I haven't been able to find a good number for refinery gain, but the U. S. Energy Information Administration estimated U. S. refinery gain at about 6.3 percent of total throughput which would be about 1.2 mbpd (19.1 mbpd times .063). The rest of the volume is mostly imported crude with some ethanol and other chemicals such as butane mixed in. Some of the products of American refineries—gasoline, diesel and aviation fuel, for example—are exported, but the United States consumes the lion's share itself.
The release of oil from the U. S. Strategic Petroleum Reserve (SPR) in response to the closing of the Strait of Hormuz and the resulting reduction in world oil supplies has temporarily flipped the United States into being a net exporter of crude oil. But that's because much of that release is going toward crude oil exports.
Eventually, the SPR releases have to end. There isn't an infinite amount and the caverns where this oil is stored can't go below a certain minimum for engineering and legal reasons. And, importantly, U.S. oil producers and refineries are allowed by law to sell as much of their products as they choose to buyers around the world. And that explains why oil tankers have been pulling up to U. S. ports to fill up on U. S.-produced oil (currently around $100 per barrel) which can be sold for more in Asia, for example, where oil for immediate delivery reached $150 per barrel in early April.
As long as U. S. prices remain significantly below the world price, companies which trade oil will fill up ships in the United States and sell their cargoes elsewhere. That will only serve to push U. S. prices up. At what price will the American public demand that American oil be kept at home to keep prices down? That's a question that American politicians may soon discover the answer to if the Strait of Hormuz remains closed.

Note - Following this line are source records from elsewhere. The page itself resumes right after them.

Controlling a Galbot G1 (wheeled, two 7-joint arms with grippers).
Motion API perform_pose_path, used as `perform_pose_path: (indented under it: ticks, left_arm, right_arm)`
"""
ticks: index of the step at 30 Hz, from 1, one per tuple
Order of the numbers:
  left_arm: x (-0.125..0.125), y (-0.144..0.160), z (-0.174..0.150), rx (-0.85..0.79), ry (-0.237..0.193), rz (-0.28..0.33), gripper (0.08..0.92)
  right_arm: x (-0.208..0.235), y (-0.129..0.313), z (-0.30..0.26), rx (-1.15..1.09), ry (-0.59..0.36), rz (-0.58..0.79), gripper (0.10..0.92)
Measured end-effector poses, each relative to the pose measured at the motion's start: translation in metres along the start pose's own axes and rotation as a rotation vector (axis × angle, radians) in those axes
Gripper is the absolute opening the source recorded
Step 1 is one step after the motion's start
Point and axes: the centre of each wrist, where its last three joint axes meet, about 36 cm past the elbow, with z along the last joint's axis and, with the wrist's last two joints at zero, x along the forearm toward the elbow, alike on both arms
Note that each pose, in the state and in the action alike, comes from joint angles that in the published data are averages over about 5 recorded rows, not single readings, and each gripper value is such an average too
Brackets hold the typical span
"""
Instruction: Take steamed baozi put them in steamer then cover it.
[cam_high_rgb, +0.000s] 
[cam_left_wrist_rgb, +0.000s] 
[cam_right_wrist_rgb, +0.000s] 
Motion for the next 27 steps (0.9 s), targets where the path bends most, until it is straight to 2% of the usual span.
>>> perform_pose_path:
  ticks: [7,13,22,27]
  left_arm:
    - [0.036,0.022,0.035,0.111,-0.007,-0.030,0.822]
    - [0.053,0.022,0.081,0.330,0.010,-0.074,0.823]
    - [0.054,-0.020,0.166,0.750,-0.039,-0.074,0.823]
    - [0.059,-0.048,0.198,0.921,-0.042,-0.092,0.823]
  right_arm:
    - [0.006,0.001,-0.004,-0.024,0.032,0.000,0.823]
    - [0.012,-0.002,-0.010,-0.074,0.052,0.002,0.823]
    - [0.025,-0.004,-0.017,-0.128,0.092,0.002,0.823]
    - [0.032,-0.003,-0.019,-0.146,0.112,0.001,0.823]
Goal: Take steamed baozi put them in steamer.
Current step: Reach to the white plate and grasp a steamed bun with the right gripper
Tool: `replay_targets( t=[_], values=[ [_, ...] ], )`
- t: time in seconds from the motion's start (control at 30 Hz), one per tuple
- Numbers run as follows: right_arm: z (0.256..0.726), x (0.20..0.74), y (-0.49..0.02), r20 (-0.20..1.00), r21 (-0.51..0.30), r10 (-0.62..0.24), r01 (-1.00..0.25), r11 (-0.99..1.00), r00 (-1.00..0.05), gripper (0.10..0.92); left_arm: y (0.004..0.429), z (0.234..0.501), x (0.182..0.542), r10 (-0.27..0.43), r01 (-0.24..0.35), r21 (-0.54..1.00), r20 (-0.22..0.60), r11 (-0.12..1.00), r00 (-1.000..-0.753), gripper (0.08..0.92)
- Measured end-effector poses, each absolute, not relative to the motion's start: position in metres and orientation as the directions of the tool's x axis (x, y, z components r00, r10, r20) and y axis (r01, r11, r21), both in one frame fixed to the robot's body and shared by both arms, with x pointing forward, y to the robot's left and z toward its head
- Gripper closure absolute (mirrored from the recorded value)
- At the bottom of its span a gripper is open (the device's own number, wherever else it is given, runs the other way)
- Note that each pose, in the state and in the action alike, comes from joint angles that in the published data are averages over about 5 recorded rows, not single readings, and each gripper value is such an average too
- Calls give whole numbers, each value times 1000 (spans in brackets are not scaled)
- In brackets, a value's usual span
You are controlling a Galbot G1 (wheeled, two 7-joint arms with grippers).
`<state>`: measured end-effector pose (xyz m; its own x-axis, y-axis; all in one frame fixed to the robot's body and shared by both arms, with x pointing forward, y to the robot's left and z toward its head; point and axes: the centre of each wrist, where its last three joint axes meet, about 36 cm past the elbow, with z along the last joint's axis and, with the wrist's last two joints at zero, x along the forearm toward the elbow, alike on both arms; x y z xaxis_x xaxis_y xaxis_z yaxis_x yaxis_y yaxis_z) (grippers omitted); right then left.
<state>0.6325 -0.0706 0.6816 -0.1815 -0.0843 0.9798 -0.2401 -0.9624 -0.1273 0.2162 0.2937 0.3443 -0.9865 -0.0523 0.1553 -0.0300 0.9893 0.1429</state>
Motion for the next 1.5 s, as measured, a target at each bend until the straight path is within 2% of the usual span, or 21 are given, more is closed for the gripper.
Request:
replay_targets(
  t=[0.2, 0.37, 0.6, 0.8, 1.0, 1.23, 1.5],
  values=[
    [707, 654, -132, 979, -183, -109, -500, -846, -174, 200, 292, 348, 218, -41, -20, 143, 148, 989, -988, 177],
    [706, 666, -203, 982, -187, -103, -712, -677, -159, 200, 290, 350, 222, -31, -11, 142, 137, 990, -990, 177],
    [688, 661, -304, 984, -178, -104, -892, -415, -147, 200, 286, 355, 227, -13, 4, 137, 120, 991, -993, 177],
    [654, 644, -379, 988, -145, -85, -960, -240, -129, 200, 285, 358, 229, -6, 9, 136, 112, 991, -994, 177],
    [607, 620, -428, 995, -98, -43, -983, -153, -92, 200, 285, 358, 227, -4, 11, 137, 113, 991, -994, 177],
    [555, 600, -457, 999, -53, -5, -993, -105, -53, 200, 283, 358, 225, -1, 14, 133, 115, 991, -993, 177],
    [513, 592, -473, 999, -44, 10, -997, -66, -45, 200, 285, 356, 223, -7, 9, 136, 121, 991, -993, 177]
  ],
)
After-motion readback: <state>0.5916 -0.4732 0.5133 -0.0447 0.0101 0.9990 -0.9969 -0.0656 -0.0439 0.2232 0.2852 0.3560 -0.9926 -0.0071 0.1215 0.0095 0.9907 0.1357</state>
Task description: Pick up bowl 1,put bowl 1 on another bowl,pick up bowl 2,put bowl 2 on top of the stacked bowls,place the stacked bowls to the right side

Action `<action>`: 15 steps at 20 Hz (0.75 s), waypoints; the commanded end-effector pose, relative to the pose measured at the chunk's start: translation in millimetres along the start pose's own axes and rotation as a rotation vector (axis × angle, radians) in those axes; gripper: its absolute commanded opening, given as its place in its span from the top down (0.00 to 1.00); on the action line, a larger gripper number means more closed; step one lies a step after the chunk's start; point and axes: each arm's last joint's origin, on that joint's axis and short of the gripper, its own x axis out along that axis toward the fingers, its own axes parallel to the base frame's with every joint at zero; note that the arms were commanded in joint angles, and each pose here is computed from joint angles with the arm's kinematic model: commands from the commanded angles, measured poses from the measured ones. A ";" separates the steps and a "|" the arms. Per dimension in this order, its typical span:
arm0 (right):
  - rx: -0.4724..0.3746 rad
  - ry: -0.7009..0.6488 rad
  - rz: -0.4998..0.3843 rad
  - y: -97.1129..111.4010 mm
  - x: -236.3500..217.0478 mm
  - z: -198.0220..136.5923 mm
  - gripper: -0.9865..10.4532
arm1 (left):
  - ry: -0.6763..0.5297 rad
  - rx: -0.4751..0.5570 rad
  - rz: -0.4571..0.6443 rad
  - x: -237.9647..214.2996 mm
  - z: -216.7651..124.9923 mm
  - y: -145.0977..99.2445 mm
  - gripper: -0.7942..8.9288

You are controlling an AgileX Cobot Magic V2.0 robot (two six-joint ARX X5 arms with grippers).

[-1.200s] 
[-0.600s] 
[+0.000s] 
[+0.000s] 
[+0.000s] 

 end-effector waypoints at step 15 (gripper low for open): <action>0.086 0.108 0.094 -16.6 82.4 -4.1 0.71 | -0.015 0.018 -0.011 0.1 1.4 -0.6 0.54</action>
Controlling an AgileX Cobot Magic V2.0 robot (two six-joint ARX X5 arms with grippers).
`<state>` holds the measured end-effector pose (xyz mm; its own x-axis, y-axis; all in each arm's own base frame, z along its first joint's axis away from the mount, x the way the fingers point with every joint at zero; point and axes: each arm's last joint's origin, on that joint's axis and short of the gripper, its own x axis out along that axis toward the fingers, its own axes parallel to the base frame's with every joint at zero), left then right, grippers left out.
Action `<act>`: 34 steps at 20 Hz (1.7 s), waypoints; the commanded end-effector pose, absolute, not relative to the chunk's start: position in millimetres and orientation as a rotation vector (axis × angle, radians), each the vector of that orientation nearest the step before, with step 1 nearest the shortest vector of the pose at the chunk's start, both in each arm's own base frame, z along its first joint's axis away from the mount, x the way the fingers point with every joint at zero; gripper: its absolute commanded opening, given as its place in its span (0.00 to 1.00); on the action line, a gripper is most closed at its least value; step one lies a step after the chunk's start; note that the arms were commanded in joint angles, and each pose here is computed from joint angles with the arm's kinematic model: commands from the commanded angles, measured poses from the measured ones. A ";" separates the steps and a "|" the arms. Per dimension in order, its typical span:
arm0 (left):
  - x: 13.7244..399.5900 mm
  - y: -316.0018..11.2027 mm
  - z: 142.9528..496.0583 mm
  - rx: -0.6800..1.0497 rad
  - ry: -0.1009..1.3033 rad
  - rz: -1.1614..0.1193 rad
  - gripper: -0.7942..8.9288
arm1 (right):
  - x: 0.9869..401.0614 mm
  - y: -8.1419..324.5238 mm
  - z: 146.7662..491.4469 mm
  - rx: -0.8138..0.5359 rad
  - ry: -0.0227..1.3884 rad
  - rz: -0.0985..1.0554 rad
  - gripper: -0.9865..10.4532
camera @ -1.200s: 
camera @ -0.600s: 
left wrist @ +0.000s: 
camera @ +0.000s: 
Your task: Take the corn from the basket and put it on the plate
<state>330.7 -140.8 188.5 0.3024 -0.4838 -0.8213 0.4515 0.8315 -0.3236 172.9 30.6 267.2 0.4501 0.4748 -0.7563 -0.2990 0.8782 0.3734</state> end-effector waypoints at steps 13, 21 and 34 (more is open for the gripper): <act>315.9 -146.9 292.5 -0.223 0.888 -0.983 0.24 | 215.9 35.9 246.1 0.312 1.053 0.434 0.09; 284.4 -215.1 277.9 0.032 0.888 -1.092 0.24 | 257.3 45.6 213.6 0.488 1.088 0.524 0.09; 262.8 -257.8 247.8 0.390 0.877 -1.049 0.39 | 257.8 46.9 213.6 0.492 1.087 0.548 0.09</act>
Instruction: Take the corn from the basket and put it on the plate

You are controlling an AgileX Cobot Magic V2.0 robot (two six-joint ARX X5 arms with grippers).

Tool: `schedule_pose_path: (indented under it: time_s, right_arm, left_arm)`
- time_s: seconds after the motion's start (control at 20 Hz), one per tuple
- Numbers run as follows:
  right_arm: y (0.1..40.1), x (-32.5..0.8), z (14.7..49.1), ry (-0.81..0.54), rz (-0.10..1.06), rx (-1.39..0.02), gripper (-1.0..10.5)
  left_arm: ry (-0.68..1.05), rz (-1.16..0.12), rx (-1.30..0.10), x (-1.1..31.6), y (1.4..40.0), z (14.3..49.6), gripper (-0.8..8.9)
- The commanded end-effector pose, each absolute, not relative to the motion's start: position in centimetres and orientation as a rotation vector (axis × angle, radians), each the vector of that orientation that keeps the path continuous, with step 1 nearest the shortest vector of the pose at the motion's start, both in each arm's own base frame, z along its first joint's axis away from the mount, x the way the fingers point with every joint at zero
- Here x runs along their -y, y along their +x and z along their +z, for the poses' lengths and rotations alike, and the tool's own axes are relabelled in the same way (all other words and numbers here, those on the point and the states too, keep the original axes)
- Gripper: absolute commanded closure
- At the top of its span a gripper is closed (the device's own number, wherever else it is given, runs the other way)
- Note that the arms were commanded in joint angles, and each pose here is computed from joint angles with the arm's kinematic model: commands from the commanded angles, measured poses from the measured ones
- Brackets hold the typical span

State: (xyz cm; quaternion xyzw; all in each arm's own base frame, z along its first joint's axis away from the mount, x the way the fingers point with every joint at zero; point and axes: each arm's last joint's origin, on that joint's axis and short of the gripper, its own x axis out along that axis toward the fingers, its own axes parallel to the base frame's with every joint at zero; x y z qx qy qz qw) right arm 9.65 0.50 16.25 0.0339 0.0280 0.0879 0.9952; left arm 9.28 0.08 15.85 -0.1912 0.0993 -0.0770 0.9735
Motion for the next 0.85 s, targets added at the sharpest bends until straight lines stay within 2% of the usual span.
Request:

And it's not just oil that the United States is exporting. The country is the world's largest exporter of liquefied natural gas (LNG). That's natural gas which is not available to the American market, and its sale abroad tends to push up domestic U. S. prices. In fact, upward price pressure is the whole reason U. S. natural gas producers sought the right to unlimited exports, so that their domestic sales price would become linked to the higher international price. Exports used to be restricted, but the industry argued that it was unfair to single out natural gas when almost all other American goods can be sold to the highest bidder anywhere in the world.
The crisis in the Persian Gulf has cut off about 20 percent of the world's supply of LNG. That has only served to increase demand for American LNG and to incentivize the building of new export facilities. Again, will there come a time when natural gas prices rise so much in the United States that Americans will demand that LNG exports be curtailed to keep domestic prices down?
Energy markets have been snarled by the Iran war and the effective closure of the Strait of Hormuz. The result is a worldwide rush for adequate supplies. Some countries have decided to hoard their supplies in the face of such uncertainty including China and Thailand. Will other countries including the United States decide in some fashion to limit exports of petroleum products and natural gas as the crisis drags on? Both China and Thailand limited exports as a precaution. Such action elsewhere may only come as a result of public discontent and even unrest.
Kurt Cobb is a freelance writer and communications consultant who writes frequently about energy and environment. His work has appeared in The Christian Science Monitor, Resilience, Common Dreams, Naked Capitalism, Le Monde Diplomatique, Oilprice.com, OilVoice, TalkMarkets, Investing.com, Business Insider and many other places. He is the author of an oil-themed novel entitled Prelude and has a widely followed blog called Resource Insights. He can be contacted at kurtcobb2001@yahoo.com.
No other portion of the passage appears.